Records from a data collection:
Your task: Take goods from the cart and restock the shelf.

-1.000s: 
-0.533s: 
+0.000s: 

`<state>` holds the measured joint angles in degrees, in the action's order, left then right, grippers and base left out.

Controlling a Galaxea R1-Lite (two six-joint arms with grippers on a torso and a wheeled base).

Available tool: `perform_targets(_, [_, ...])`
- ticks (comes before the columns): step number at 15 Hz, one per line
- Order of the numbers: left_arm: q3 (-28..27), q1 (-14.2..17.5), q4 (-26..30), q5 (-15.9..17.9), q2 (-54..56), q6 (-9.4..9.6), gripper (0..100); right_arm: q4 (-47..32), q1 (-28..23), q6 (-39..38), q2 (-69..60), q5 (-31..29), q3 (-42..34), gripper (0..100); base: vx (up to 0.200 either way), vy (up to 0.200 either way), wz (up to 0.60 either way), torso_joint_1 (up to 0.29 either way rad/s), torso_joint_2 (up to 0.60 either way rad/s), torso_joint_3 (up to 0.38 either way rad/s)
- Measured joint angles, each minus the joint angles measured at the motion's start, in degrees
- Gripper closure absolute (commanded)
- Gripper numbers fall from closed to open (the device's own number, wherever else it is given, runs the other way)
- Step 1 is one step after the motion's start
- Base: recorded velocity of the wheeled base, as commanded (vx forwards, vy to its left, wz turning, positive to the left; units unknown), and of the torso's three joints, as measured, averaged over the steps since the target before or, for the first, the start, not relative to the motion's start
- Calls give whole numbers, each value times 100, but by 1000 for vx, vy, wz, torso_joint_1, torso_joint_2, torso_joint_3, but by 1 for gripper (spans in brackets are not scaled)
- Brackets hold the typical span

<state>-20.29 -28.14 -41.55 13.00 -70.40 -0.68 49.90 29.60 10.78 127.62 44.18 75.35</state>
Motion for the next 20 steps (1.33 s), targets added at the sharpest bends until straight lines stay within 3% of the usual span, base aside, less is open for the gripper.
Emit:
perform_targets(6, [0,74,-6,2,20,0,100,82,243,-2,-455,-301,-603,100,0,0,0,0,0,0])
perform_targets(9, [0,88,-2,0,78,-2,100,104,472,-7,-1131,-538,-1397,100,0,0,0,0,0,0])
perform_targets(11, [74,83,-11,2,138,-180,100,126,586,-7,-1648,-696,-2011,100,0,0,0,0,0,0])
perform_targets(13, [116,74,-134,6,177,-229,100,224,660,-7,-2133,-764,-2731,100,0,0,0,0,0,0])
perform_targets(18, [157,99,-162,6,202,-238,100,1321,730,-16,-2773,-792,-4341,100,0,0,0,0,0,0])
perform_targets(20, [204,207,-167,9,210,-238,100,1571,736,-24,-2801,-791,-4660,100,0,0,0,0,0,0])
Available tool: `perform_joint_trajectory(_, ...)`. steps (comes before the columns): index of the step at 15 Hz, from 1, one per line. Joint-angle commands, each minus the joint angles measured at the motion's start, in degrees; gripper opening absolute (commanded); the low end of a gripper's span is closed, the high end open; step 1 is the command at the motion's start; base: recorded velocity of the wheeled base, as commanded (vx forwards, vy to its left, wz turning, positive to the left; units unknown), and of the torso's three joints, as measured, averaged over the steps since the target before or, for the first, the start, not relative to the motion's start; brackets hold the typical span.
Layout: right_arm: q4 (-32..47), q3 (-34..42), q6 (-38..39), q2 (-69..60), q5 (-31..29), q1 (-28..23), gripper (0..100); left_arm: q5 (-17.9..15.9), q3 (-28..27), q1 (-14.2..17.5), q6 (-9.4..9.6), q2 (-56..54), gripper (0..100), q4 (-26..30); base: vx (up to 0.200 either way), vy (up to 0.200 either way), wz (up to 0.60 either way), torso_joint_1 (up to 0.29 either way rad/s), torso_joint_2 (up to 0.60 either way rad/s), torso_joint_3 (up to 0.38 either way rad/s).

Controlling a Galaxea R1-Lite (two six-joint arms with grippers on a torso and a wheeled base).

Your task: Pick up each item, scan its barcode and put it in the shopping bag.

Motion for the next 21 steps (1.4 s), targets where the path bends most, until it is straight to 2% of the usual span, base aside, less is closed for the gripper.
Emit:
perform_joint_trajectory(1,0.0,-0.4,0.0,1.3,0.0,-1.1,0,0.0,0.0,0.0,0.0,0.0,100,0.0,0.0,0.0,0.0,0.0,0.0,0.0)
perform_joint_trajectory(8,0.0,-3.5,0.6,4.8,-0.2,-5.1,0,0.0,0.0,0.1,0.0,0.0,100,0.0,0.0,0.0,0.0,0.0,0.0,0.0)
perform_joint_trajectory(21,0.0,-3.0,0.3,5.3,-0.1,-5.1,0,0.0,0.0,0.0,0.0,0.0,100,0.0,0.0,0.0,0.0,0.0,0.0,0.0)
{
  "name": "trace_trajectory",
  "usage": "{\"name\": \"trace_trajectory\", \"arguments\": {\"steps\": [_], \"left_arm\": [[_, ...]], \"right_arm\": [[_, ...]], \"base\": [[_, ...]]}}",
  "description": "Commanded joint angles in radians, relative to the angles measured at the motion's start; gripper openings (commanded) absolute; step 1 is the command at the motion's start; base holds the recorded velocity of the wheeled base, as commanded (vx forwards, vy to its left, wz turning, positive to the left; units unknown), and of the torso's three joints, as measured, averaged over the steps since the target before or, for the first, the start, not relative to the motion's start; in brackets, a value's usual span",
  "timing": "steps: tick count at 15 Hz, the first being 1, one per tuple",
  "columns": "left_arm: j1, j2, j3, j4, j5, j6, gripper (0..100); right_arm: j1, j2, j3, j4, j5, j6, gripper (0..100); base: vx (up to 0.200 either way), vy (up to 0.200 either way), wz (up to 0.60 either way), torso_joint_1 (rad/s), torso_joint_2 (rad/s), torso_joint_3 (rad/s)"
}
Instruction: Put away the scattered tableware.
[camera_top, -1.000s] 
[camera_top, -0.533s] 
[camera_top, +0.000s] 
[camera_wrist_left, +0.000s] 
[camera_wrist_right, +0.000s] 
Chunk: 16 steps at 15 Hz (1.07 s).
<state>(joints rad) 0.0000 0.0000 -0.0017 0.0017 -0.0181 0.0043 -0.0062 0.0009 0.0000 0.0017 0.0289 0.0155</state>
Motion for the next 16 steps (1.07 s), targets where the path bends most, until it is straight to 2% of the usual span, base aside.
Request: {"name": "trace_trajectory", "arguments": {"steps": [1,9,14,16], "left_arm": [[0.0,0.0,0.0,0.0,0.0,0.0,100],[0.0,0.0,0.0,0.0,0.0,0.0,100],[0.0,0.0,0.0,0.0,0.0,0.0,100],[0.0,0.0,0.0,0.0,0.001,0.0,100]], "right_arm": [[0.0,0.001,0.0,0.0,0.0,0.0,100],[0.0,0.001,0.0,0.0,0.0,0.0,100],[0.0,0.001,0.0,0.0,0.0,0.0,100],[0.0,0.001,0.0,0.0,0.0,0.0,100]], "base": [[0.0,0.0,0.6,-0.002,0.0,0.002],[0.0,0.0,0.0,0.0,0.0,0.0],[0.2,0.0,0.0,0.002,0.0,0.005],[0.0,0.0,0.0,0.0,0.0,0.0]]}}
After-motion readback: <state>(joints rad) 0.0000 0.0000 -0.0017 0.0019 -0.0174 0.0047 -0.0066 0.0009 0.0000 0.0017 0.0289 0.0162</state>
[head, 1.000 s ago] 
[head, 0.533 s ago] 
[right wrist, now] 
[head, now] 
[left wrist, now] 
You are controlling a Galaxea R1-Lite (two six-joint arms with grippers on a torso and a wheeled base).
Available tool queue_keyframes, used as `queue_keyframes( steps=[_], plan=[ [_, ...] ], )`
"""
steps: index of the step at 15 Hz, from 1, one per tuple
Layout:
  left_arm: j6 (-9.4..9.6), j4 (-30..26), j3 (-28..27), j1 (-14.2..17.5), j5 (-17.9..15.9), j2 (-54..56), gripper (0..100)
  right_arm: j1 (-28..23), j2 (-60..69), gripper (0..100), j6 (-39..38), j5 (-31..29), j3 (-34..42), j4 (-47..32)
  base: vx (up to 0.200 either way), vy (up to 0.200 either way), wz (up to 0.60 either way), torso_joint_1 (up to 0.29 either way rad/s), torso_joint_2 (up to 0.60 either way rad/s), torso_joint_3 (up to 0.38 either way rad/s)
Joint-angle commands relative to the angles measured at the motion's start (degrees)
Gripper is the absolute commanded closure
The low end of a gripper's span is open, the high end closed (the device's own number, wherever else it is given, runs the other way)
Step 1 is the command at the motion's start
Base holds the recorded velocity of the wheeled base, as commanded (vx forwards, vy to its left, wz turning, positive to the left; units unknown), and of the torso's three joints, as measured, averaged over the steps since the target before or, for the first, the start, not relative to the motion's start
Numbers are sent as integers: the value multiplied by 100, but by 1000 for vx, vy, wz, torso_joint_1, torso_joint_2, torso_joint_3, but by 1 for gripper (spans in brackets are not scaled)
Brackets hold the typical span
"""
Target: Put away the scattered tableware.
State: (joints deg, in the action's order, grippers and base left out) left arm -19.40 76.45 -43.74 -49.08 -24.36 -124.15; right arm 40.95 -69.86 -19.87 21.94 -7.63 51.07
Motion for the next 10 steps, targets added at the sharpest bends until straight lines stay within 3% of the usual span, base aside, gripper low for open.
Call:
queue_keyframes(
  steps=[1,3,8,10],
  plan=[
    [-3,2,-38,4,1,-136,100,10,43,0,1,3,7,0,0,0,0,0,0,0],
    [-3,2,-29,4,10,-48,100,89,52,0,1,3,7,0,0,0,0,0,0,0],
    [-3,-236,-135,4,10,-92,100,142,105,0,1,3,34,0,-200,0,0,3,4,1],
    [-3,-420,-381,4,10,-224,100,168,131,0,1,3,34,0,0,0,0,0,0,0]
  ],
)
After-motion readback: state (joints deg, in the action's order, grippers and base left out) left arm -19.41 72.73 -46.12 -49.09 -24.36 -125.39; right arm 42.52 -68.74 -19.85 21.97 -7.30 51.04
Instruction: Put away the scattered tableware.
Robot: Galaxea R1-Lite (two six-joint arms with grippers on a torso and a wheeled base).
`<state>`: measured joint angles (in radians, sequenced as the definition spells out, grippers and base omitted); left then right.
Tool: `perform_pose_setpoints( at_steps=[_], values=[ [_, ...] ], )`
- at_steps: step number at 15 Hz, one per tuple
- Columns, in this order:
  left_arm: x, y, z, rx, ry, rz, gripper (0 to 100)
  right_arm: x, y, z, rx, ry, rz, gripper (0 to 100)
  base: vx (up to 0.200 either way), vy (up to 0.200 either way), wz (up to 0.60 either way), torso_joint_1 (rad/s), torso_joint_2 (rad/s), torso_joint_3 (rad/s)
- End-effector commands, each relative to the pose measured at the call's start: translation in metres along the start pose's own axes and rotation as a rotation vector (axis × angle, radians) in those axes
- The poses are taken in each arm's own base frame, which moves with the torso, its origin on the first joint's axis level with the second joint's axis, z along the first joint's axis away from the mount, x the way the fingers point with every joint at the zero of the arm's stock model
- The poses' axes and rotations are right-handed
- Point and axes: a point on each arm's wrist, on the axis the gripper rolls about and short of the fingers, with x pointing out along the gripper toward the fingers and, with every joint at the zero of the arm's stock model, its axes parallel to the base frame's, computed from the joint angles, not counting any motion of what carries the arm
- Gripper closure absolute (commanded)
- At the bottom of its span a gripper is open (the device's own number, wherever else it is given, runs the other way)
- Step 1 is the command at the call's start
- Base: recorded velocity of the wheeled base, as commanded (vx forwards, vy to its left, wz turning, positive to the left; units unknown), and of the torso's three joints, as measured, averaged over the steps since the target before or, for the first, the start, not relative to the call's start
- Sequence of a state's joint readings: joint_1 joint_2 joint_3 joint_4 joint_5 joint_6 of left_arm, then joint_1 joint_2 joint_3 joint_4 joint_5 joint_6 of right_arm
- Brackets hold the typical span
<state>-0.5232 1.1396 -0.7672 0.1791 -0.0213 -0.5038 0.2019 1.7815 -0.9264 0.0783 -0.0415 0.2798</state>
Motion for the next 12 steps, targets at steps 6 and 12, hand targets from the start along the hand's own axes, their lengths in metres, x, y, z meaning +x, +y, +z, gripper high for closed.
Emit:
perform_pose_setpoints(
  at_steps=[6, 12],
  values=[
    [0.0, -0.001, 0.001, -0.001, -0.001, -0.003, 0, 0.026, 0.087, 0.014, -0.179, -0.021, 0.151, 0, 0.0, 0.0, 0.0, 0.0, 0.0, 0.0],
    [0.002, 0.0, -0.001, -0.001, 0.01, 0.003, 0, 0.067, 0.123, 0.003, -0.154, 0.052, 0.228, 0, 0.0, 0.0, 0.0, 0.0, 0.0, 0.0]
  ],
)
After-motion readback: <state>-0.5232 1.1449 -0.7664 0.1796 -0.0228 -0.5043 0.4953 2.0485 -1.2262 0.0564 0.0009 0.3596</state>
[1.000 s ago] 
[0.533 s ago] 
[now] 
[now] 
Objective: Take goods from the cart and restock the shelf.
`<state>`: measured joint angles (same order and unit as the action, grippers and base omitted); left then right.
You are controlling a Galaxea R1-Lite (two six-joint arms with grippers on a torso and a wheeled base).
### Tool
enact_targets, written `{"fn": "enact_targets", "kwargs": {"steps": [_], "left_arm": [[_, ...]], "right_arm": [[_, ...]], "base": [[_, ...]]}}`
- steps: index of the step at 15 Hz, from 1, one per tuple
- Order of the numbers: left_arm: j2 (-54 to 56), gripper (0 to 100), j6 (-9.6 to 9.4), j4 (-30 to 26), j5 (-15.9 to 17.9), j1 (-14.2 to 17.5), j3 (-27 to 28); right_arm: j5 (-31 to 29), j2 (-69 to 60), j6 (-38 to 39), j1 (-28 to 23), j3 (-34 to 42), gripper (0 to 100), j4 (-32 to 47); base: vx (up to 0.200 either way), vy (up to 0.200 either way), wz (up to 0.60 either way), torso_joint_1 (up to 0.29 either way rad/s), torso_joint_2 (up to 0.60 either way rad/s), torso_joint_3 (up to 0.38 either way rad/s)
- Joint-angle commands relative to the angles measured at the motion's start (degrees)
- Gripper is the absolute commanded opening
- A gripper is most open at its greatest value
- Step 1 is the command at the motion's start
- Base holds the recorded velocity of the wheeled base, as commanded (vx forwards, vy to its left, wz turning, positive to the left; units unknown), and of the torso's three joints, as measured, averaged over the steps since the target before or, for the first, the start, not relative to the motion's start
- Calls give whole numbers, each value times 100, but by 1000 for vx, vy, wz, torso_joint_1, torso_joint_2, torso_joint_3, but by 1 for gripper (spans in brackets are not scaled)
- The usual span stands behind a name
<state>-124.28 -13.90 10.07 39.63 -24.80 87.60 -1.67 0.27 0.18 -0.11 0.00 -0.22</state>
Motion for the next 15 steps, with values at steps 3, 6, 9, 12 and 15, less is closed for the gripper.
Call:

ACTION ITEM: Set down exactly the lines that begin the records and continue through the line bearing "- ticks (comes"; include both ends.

RESPONSE:
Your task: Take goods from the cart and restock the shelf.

-1.000s: 
-0.533s: 
+0.000s: 

`<state>` holds the measured joint angles in degrees, in the action's order, left then right, grippers and base left out.

Controlling a Galaxea R1-Lite (two six-joint arms with grippers on a torso and a wheeled base).

Available tool: `perform_targets(_, [_, ...])`
- ticks (comes before the columns): step number at 15 Hz, one per line

No more work remains for this exercise.